**ASSIGNED TASK**
Each line of data below must be printed exactly as written, with any pictures removed.

**RECORDS TO PROCESS**
........

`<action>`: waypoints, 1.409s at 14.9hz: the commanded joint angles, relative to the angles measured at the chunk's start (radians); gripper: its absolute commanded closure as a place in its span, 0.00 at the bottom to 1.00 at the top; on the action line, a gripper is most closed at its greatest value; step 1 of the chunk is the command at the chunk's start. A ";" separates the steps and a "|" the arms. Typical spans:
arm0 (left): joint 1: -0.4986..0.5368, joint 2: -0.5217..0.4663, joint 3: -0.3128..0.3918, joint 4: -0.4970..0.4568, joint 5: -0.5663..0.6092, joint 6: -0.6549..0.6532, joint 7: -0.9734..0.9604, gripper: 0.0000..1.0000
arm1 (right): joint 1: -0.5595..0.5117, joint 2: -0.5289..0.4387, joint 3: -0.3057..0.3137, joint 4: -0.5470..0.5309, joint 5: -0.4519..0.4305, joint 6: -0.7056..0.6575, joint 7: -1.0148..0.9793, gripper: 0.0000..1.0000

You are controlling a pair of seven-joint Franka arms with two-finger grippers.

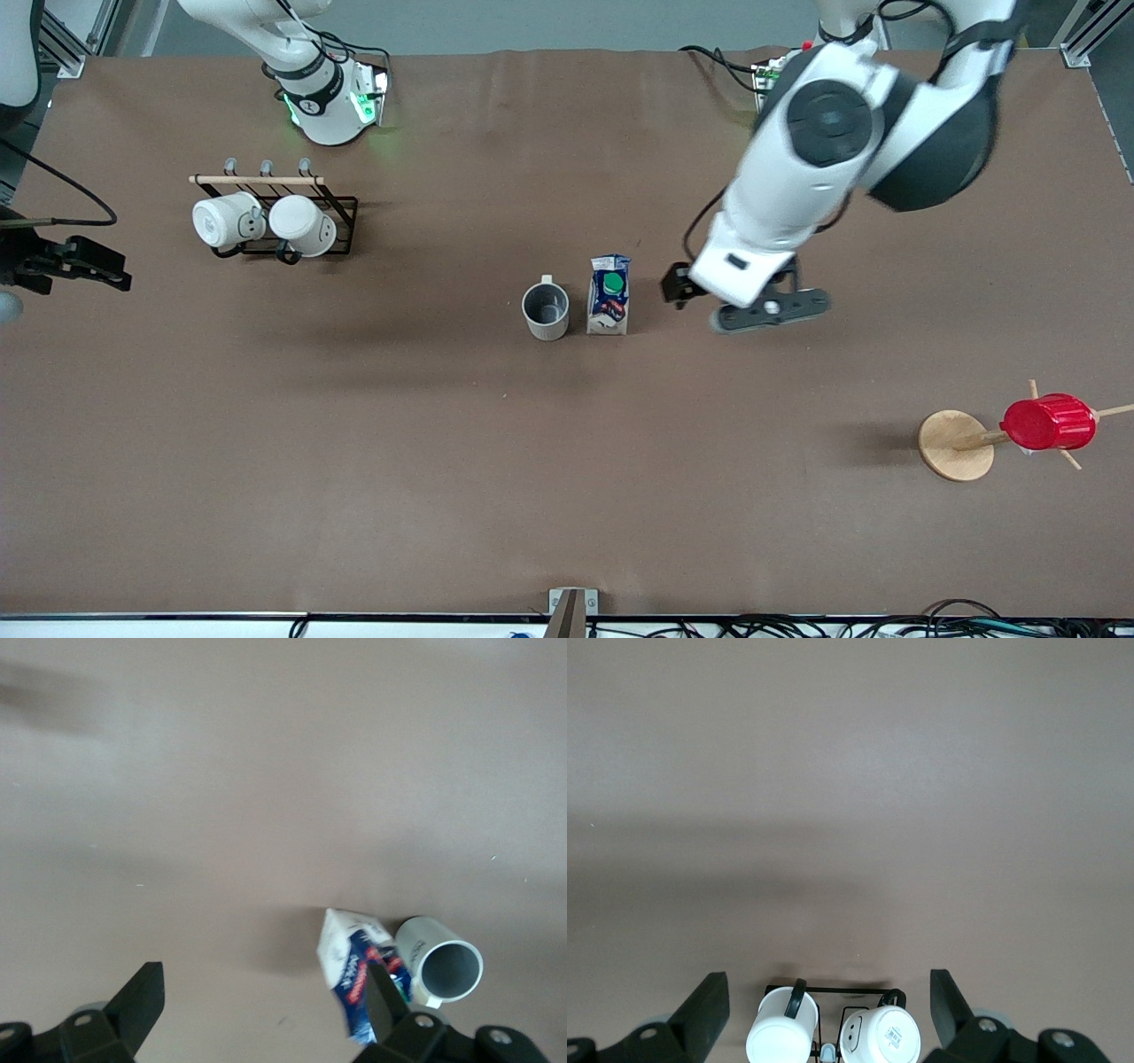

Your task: Place cup and milk on table

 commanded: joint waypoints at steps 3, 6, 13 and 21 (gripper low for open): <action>0.178 -0.119 -0.011 -0.061 -0.062 -0.044 0.220 0.00 | -0.061 -0.018 0.075 0.006 0.010 -0.021 0.030 0.00; 0.256 -0.153 -0.011 -0.061 -0.078 -0.089 0.340 0.00 | -0.054 -0.037 0.075 0.007 0.010 -0.050 0.086 0.00; 0.235 -0.274 0.155 -0.110 -0.083 -0.127 0.574 0.00 | -0.051 -0.038 0.075 0.004 0.010 -0.052 0.086 0.00; 0.094 -0.411 0.380 -0.244 -0.071 -0.120 0.686 0.00 | -0.060 -0.044 0.065 0.006 0.010 -0.053 0.081 0.00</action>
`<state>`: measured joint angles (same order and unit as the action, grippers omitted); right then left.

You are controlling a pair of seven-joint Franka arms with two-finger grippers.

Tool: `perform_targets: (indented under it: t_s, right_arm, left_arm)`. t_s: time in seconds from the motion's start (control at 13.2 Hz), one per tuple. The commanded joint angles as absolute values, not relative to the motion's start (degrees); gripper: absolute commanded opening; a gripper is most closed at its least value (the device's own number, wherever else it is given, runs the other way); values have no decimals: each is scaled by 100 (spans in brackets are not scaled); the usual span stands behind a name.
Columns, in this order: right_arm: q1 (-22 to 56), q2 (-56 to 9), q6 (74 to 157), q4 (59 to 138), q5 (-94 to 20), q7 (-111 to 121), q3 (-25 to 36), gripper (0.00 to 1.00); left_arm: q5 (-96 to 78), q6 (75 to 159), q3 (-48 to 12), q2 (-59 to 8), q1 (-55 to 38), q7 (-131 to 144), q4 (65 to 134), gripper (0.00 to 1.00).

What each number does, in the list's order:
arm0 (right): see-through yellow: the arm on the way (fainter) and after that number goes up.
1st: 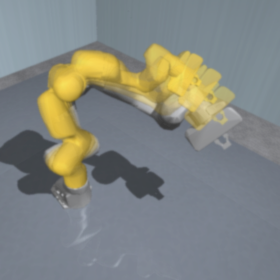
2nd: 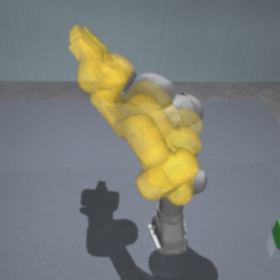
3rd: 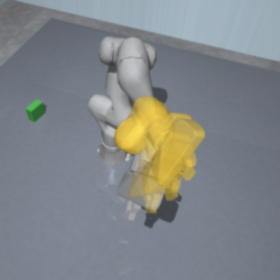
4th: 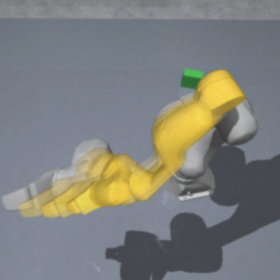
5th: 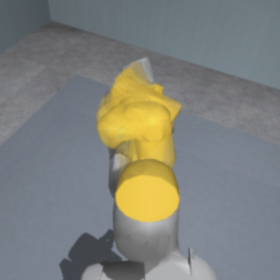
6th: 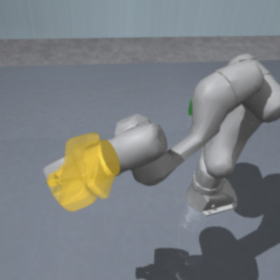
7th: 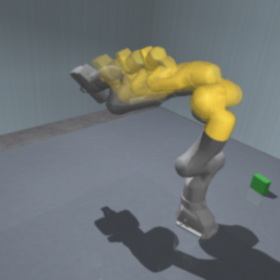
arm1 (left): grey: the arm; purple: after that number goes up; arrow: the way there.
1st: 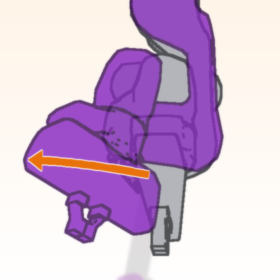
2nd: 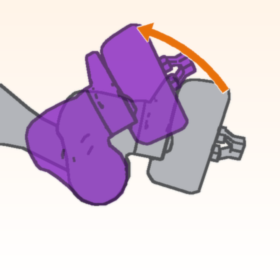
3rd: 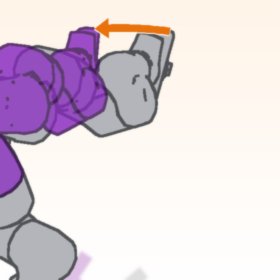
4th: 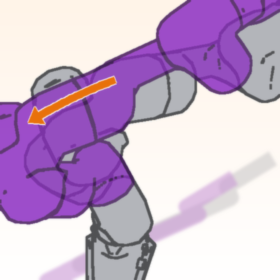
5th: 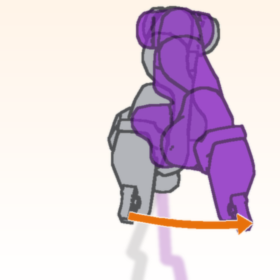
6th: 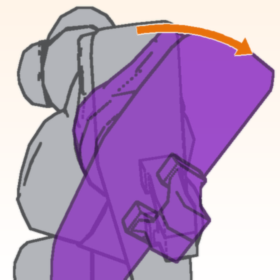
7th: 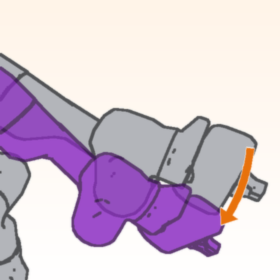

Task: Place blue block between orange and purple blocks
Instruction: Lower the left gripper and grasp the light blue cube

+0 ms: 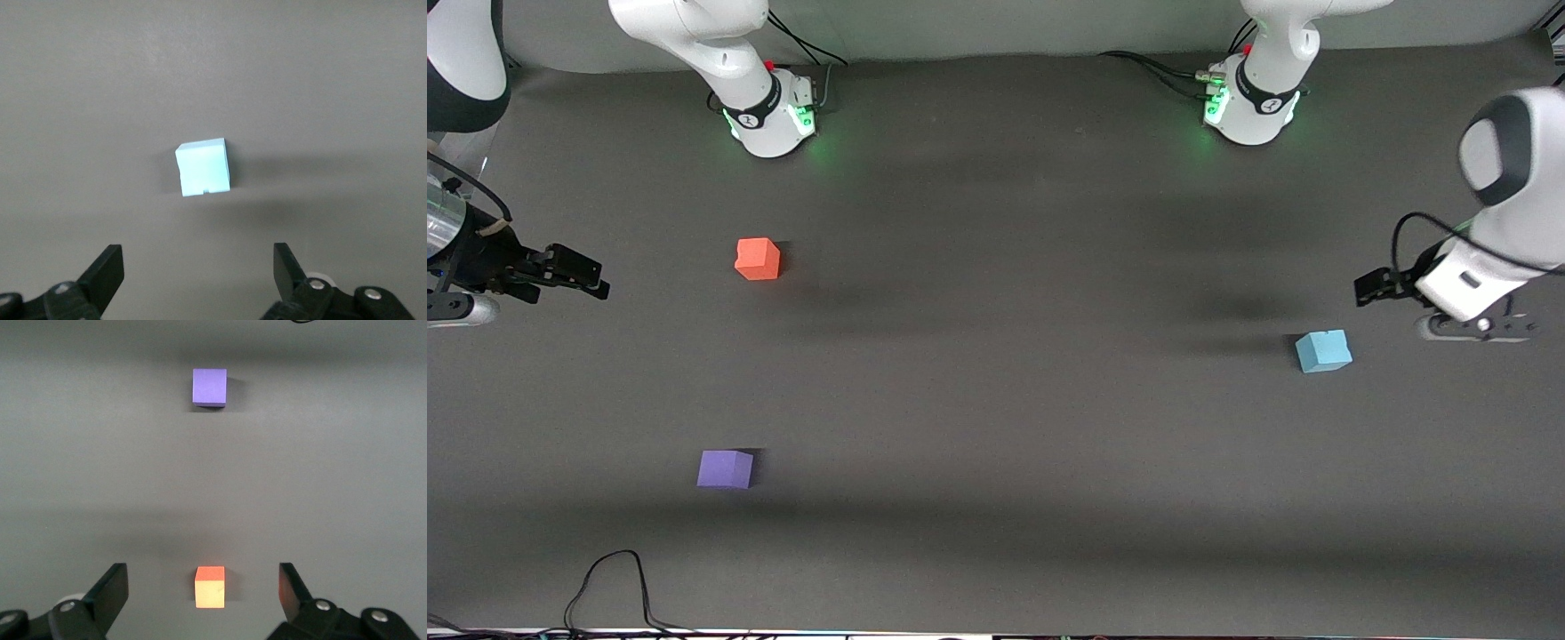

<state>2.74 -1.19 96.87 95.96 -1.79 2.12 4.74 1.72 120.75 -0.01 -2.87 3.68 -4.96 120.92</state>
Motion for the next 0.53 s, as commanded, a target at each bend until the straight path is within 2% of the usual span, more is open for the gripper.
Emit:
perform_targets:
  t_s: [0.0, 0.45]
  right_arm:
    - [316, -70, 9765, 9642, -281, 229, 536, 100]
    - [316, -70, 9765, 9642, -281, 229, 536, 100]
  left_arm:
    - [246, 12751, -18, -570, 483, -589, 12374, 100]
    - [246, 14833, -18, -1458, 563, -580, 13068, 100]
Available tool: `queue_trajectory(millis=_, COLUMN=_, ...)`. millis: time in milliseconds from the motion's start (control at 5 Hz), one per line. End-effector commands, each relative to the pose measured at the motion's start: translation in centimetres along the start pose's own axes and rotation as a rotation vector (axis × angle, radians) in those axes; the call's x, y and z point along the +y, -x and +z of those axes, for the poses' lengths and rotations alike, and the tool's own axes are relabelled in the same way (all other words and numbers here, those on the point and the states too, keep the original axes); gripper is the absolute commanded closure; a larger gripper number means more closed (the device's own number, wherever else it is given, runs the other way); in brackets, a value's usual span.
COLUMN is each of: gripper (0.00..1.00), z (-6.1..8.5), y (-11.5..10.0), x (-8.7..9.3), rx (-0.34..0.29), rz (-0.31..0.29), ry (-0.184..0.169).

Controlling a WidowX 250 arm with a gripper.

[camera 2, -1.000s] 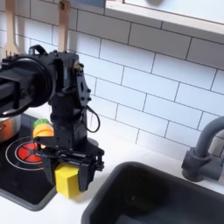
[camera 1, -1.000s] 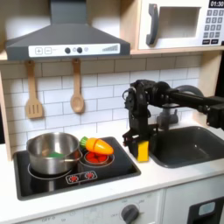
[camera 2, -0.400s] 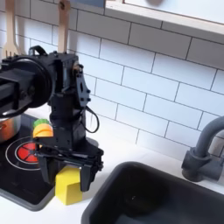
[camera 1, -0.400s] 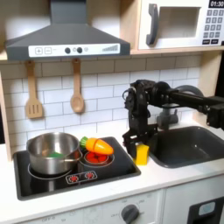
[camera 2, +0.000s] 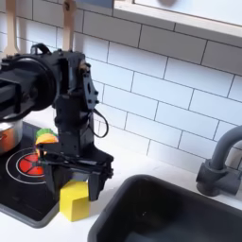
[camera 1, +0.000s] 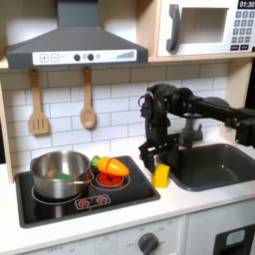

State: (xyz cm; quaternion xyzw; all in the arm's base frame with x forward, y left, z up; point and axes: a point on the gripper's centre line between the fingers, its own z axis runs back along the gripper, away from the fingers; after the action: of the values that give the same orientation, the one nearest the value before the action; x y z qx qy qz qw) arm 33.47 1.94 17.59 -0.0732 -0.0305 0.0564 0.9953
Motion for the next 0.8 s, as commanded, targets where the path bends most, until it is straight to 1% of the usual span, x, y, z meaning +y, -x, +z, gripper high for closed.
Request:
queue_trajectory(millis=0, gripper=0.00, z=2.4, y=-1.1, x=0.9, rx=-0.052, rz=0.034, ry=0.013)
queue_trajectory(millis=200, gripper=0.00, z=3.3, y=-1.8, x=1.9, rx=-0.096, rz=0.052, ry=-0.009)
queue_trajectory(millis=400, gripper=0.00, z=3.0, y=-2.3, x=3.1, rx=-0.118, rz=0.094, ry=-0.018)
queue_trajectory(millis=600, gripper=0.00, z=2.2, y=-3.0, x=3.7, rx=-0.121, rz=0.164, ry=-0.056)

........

**SOLUTION TO THIS PROBLEM**
`<action>`: waypoints, 1.409s at 14.9hz: the commanded joint angles, relative to the angles measured at the chunk's start (radians); gripper: its absolute commanded closure as a place in its span, 0.00 at the bottom to 1.00 at the top; on the action line, a gripper is most closed at its greatest value; step 1 of the chunk is the command at the chunk's start. A ";" separates the steps and a "|" the arms. Typical spans:
arm0 (left): joint 1: -0.4986..0.5368, joint 2: -0.5217..0.4663, joint 3: -0.3128..0.3918, joint 4: -0.4970..0.4568, joint 5: -0.5663..0.6092, joint 6: -0.6549..0.6532, joint 7: -0.9734..0.9604, gripper: 0.0000..1.0000
arm1 (right): joint 1: -0.5595..0.5117, joint 2: -0.5289..0.4387, joint 3: -0.3057..0.3137, joint 4: -0.5470..0.5309, joint 5: -0.4519..0.4305, joint 6: -0.7056..0.6575, joint 7: -1.0148..0.9793, gripper: 0.0000..1.0000

You are controlling a pair of seven-joint Franka arms with two-finger grippers.


Your task: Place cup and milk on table

 commanded: joint waypoints at steps 3, 6, 13 and 21 (gripper low for open): <action>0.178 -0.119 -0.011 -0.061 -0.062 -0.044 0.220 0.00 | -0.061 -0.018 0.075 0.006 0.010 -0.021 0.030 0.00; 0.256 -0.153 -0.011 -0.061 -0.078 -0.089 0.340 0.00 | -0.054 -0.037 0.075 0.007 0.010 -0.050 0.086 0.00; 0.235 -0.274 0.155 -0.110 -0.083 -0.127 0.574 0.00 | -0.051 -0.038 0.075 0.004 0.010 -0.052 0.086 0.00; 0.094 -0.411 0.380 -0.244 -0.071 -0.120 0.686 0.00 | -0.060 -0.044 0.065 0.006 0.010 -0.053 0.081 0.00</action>
`<state>`: measured joint angles (same order and unit as the action, grippers omitted); right then left.

You are controlling a pair of seven-joint Franka arms with two-finger grippers.

Tool: `perform_targets: (indented under it: t_s, right_arm, left_arm)`. t_s: time in seconds from the motion's start (control at 13.2 Hz), one per tuple. The commanded joint angles as absolute values, not relative to the motion's start (degrees); gripper: absolute commanded opening; a gripper is most closed at its least value (the device's own number, wherever else it is given, runs the other way); values have no decimals: each is scaled by 100 (spans in brackets are not scaled); the usual span stands behind a name.
Columns, in this order: right_arm: q1 (-22 to 56), q2 (-56 to 9), q6 (74 to 157), q4 (59 to 138), q5 (-94 to 20), q7 (-111 to 121), q3 (-25 to 36), gripper (0.00 to 1.00); left_arm: q5 (-96 to 78), q6 (75 to 159), q3 (-48 to 12), q2 (-59 to 8), q1 (-55 to 38), q7 (-131 to 144), q4 (65 to 134), gripper (0.00 to 1.00).

What each number does, in the list's order:
arm0 (right): see-through yellow: the arm on the way (fainter) and after that number goes up.
1st: 
2nd: 
3rd: 
4th: 
5th: 
6th: 
7th: 
arm1 (left): grey: the arm; purple: after that number goes up; arrow: the way there.
1st: 
2nd: 
3rd: 
4th: 
5th: 
6th: 
7th: 

Task: Place blue block between orange and purple blocks
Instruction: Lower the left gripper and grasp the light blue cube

+0 ms: 

<state>2.74 -1.19 96.87 95.96 -1.79 2.12 4.74 1.72 120.75 -0.01 -2.87 3.68 -4.96 120.92</state>
Motion for the next 0.53 s, as commanded, a target at each bend until the straight path is within 2% of the usual span, more is open for the gripper.
Emit:
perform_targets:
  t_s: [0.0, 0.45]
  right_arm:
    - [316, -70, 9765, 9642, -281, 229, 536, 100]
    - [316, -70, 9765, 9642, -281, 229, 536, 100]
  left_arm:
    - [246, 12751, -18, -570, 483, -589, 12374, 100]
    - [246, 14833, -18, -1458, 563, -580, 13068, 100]
Available tool: `queue_trajectory(millis=_, COLUMN=_, ...)`. millis: time in milliseconds from the motion's start (control at 5 Hz), one per line. End-effector commands, each relative to the pose measured at the motion's start: translation in centimetres along the start pose's own axes and rotation as a rotation vector (axis × angle, radians) in those axes; the call's x, y and z point along the +y, -x and +z of those axes, for the poses' lengths and rotations alike, and the tool's own axes are relabelled in the same way (all other words and numbers here, those on the point and the states too, keep the original axes); gripper is the absolute commanded closure; a larger gripper number means more closed (the device's own number, wherever else it is given, runs the other way); in brackets, a value's usual span.
COLUMN is each of: gripper (0.00..1.00), z (-6.1..8.5), y (-11.5..10.0), x (-8.7..9.3), rx (-0.34..0.29), rz (-0.31..0.29), ry (-0.184..0.169).

Controlling a WidowX 250 arm with a gripper.

[camera 2, -1.000s] 
[camera 1, -1.000s] 
[camera 2, -0.400s] 
[camera 1, -0.400s] 
[camera 2, +0.000s] 
[camera 1, +0.000s] 

State: (xyz cm; quaternion xyzw; all in the arm's base frame with x forward, y left, z up; point and axes: a point on the gripper's centre line between the fingers, its own z axis runs back along the gripper, away from the fingers; after the action: of the values that give the same orientation, the one nearest the value before the action; x y z qx qy qz qw) arm 33.47 1.94 17.59 -0.0732 -0.0305 0.0564 0.9953
Motion for the next 0.8 s, as commanded, targets where the path bends most, until it is straight to 1% of the usual span, x, y, z meaning +y, -x, +z, gripper high for closed.
Request:
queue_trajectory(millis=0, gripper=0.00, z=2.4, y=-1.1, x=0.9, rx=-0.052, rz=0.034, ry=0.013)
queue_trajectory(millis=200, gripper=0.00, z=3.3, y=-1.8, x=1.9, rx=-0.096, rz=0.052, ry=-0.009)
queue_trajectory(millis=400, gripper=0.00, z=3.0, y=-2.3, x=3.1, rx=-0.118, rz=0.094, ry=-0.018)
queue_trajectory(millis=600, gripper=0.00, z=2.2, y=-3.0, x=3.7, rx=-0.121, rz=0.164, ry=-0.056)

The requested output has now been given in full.